PROBLEM TO SOLVE | For the entries that follow, state how many lines include the word "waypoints", giving the number and nothing else.

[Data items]
++++

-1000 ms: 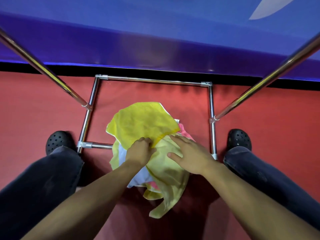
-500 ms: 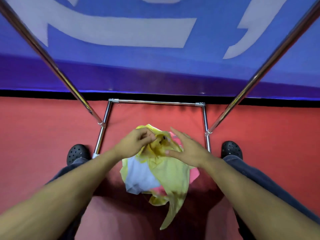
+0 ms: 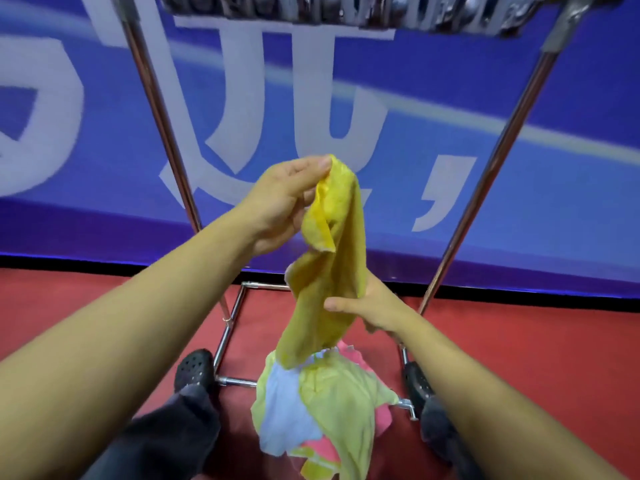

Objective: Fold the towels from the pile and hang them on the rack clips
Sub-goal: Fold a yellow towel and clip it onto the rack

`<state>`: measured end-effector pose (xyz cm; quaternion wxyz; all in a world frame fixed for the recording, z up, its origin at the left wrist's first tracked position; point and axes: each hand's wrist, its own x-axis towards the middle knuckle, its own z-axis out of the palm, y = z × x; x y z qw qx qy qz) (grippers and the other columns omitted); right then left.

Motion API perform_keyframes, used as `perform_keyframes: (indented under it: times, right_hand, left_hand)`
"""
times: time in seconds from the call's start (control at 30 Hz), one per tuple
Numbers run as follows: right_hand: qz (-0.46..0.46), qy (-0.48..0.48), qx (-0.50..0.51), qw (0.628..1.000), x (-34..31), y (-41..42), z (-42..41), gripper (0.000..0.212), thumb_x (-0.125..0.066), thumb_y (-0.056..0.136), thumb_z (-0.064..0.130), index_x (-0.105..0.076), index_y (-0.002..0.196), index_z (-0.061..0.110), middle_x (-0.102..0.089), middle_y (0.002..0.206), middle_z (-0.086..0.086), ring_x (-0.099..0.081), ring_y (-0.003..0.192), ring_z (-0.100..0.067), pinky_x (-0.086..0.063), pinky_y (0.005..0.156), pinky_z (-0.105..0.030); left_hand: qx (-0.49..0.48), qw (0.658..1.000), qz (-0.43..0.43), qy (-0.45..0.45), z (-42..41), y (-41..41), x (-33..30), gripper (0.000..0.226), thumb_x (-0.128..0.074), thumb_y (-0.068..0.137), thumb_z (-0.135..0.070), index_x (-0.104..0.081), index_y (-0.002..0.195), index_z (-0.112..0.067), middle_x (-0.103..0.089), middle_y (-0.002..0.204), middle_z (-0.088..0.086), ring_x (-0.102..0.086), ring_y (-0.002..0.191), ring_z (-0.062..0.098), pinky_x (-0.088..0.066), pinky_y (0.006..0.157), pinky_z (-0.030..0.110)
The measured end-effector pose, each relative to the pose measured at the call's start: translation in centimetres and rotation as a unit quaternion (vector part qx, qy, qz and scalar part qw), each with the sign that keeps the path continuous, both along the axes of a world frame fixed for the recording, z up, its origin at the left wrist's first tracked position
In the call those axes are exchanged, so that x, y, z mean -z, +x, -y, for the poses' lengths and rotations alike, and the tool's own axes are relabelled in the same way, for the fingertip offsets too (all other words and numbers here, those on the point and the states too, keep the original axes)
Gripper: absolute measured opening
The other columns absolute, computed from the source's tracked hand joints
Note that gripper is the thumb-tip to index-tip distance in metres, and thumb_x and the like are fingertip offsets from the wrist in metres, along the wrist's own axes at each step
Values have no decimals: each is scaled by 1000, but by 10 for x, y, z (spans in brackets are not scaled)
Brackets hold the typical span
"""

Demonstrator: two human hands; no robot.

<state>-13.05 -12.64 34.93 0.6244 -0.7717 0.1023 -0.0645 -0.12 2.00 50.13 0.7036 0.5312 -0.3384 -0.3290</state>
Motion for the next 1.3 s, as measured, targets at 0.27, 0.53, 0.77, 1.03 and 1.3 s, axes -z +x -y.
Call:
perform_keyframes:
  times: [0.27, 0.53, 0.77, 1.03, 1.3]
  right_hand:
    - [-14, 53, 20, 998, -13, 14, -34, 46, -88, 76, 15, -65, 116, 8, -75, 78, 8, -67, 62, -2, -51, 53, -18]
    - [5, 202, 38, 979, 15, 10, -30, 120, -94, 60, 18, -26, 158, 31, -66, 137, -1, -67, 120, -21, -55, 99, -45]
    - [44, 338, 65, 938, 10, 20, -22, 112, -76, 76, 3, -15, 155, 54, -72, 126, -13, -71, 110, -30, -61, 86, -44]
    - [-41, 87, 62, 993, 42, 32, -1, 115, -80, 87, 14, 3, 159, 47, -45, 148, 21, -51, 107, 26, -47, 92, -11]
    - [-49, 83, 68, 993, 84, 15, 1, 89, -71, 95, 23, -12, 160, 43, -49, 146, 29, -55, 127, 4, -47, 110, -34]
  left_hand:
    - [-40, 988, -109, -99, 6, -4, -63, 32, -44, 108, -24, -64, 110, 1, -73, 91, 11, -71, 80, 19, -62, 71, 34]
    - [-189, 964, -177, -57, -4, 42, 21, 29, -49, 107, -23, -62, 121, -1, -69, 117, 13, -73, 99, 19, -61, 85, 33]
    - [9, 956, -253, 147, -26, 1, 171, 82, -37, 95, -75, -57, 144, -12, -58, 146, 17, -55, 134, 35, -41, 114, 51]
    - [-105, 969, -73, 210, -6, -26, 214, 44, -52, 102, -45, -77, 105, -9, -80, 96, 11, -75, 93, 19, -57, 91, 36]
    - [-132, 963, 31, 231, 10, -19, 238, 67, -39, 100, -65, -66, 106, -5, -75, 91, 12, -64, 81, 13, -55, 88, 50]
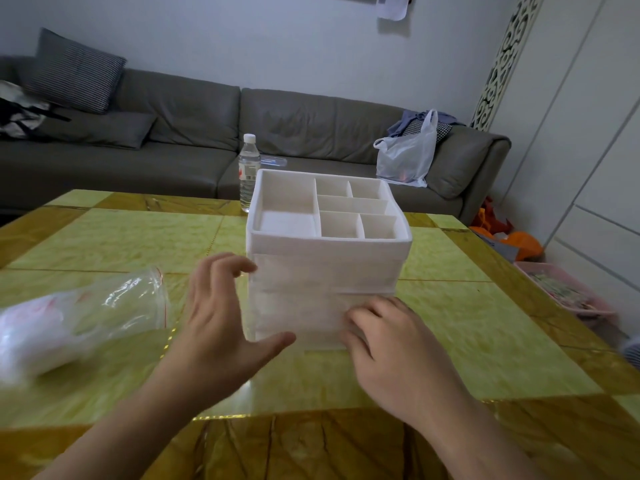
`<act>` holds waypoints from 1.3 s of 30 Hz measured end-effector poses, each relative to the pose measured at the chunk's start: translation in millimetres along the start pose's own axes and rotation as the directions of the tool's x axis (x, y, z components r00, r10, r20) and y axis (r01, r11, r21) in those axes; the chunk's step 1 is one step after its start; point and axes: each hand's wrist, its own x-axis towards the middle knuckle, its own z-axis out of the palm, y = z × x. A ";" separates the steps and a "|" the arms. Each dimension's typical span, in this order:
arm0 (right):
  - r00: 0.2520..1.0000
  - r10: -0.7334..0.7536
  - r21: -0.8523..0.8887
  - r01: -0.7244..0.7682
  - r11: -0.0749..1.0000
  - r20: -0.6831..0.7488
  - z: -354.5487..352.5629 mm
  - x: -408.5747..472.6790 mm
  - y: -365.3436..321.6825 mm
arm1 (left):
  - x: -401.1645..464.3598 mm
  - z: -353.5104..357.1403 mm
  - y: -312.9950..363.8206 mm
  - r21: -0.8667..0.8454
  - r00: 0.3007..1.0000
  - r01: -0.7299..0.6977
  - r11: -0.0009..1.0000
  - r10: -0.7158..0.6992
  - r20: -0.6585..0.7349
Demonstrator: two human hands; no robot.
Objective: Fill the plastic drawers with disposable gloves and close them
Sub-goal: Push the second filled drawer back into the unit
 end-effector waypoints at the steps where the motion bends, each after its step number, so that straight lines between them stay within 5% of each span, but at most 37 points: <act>1: 1.000 0.003 -0.001 -0.003 1.000 -0.003 -0.2 -0.8 -1.2 | 2.7 -0.8 -7.5 -0.081 0.995 0.099 0.992 -0.097 0.031; 3: 0.999 0.021 0.003 -0.021 1.000 -0.035 -0.9 -2.3 -4.3 | 7.4 1.7 -24.6 -0.229 0.950 0.285 0.931 -0.242 0.198; 6: 0.998 0.004 0.047 -0.001 0.999 -0.065 -0.2 -5.7 -10.3 | 8.1 15.4 -37.3 -0.447 0.889 0.381 0.809 -0.188 0.418; 13: 0.992 -0.120 0.028 0.122 0.992 -0.049 16.9 -0.4 -14.4 | 4.8 40.0 -21.9 -0.606 0.959 0.259 0.752 -0.124 0.257; 21: 0.990 -0.129 0.002 0.129 0.992 -0.065 19.0 -0.3 -15.2 | -8.3 31.6 -28.0 -0.316 0.941 0.323 0.892 -0.267 0.208; 39: 0.963 -0.269 0.109 0.267 0.957 0.003 5.2 -0.9 5.6 | -13.1 2.1 -24.4 -0.151 0.936 0.273 0.950 -0.226 0.269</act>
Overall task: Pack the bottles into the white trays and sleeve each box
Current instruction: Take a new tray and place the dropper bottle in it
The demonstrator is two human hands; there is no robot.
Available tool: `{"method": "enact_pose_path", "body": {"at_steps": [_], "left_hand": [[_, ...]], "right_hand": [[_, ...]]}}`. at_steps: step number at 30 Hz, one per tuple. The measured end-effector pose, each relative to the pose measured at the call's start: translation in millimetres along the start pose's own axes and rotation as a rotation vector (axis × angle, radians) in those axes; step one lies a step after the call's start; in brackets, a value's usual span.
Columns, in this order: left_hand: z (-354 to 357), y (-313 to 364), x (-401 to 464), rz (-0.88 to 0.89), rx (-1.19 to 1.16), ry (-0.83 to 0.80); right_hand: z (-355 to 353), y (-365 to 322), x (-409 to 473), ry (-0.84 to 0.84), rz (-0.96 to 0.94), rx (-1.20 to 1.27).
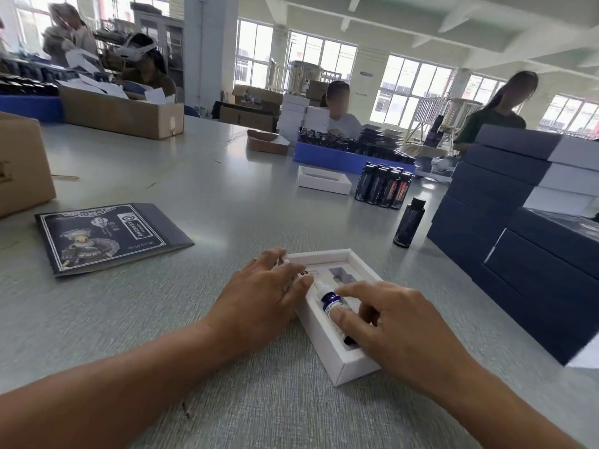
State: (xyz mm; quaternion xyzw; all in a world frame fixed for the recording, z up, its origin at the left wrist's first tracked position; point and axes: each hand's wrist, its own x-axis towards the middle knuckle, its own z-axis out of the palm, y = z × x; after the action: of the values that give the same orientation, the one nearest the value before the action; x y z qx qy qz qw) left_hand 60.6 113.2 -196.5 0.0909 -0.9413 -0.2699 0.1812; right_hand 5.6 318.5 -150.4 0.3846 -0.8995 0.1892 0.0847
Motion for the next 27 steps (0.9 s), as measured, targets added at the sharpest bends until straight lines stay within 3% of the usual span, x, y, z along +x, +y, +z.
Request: {"method": "enact_pose_path", "body": {"at_steps": [13,20,27], "left_hand": [[-1.4,5.5,-3.4,0.009,0.033,0.007],[-4.1,6.9,-5.1,0.014,0.044,-0.022],[-2.0,6.7,-4.6,0.012,0.035,-0.016]], "right_hand": [[8.3,4.4,3.8,-0.085,0.000,0.055],[-6.9,18.5,-3.9,-0.087,0.052,0.293],[-13.8,18.3,1.8,-0.235,0.029,0.263]]}}
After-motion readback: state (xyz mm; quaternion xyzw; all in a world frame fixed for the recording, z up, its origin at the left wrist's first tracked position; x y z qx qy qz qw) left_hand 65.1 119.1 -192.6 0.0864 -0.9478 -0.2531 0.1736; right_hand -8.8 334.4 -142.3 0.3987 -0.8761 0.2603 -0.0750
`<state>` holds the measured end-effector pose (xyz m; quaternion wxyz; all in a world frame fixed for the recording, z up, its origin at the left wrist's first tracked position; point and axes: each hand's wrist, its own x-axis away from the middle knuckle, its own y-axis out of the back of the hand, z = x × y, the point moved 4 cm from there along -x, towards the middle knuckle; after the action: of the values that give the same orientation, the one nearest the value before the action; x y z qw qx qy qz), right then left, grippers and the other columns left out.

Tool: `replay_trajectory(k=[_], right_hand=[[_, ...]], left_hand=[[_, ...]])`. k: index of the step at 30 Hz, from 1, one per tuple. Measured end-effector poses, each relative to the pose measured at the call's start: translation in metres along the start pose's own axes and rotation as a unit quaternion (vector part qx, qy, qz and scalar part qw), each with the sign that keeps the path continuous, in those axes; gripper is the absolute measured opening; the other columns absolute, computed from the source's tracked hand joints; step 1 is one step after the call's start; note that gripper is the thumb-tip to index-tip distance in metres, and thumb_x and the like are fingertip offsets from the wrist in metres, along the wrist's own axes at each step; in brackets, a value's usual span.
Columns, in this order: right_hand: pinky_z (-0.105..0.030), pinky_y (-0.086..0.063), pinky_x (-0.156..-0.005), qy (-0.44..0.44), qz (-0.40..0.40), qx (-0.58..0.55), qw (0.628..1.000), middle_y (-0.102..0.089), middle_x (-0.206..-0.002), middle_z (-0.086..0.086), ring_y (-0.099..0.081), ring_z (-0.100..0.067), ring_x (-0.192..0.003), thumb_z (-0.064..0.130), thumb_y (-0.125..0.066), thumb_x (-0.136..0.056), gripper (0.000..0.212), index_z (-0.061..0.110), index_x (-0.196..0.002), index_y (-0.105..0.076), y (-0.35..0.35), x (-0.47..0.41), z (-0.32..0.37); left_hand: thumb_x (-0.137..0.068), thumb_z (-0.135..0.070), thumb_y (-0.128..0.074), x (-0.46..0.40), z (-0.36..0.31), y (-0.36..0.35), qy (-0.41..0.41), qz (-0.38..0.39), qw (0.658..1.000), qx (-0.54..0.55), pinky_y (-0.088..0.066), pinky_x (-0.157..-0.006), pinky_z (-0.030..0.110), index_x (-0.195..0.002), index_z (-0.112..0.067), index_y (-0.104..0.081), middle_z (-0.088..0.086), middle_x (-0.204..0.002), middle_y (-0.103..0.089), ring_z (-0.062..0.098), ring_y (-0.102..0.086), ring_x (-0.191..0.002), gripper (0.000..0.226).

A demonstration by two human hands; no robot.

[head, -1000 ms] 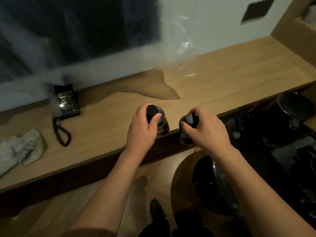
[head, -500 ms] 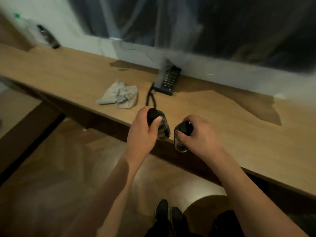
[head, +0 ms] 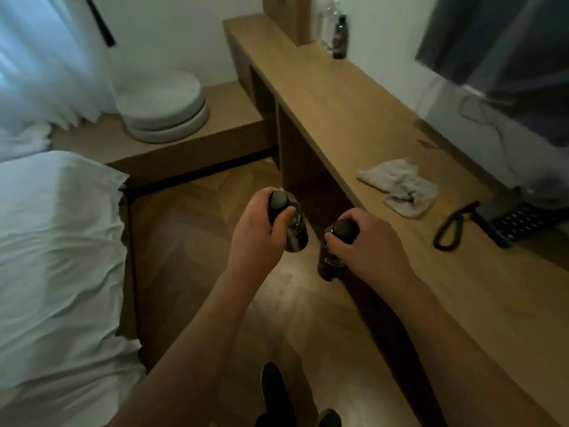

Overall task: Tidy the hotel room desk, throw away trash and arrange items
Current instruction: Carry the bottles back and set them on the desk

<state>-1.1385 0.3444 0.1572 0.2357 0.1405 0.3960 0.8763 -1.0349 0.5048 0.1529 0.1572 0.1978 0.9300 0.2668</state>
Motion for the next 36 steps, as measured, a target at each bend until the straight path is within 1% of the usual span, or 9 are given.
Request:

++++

RESULT FOR THIS EXERCISE | 2